-- Exercise details --
The word "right": say how many lines of the data below contain it, and give the number alone.

· · · · · · ·

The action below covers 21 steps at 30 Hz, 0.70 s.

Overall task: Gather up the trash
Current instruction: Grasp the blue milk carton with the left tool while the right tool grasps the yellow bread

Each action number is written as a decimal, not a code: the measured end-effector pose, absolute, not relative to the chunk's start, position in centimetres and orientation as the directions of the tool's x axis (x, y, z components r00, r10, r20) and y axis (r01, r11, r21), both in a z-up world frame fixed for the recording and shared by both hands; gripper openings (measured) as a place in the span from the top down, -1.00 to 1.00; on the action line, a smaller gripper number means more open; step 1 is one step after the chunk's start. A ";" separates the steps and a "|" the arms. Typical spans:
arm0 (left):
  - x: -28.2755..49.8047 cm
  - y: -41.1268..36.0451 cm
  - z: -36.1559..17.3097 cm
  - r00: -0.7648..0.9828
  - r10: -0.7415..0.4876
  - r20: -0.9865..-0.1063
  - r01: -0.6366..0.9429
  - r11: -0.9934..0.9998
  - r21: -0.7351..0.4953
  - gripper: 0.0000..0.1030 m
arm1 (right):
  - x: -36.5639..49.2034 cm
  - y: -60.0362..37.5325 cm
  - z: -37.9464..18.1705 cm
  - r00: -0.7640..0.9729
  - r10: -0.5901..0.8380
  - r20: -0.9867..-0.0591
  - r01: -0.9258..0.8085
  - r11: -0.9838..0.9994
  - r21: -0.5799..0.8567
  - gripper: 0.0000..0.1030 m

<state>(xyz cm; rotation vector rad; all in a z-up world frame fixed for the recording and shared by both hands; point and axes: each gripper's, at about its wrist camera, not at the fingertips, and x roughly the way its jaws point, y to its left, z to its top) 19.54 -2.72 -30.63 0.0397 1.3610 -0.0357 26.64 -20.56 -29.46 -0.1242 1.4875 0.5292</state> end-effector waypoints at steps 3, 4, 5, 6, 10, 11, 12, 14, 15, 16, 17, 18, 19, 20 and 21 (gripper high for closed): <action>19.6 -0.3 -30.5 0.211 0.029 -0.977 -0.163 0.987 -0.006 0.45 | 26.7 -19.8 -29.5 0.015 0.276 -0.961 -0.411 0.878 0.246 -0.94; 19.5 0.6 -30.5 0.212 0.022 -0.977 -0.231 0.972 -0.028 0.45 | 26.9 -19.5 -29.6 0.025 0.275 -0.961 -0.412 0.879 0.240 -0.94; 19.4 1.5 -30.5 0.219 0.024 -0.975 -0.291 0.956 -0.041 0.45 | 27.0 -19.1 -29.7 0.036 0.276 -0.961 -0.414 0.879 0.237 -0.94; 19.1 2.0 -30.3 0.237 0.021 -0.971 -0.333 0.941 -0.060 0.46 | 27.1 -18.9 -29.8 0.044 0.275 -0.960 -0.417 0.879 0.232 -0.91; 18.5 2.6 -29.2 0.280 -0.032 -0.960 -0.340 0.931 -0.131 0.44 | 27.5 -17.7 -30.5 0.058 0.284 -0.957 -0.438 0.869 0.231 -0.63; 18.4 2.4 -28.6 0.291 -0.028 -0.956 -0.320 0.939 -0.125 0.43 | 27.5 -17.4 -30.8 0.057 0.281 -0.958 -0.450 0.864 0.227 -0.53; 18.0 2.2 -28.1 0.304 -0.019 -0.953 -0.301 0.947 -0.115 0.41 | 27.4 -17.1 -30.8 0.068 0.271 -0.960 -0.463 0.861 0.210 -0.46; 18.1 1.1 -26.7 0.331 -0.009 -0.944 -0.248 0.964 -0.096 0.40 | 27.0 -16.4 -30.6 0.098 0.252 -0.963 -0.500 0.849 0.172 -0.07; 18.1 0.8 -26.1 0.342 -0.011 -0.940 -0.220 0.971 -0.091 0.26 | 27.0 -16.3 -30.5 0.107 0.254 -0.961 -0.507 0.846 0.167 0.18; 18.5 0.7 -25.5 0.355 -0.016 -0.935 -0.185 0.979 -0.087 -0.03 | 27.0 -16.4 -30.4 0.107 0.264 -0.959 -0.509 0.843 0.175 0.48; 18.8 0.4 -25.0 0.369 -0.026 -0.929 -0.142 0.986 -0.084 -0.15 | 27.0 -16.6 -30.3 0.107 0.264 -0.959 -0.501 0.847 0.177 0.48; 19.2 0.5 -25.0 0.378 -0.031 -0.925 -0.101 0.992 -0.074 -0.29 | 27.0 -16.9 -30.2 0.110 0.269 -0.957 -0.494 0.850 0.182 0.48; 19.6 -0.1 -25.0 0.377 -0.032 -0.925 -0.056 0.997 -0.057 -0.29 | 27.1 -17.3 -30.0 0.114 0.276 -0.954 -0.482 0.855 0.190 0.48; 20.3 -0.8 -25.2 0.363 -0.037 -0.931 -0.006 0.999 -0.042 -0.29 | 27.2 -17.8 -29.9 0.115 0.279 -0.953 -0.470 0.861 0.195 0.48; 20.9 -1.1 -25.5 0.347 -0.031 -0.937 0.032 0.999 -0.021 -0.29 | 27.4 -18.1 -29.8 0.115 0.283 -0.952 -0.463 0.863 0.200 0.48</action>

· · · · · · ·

-- Exercise output --
2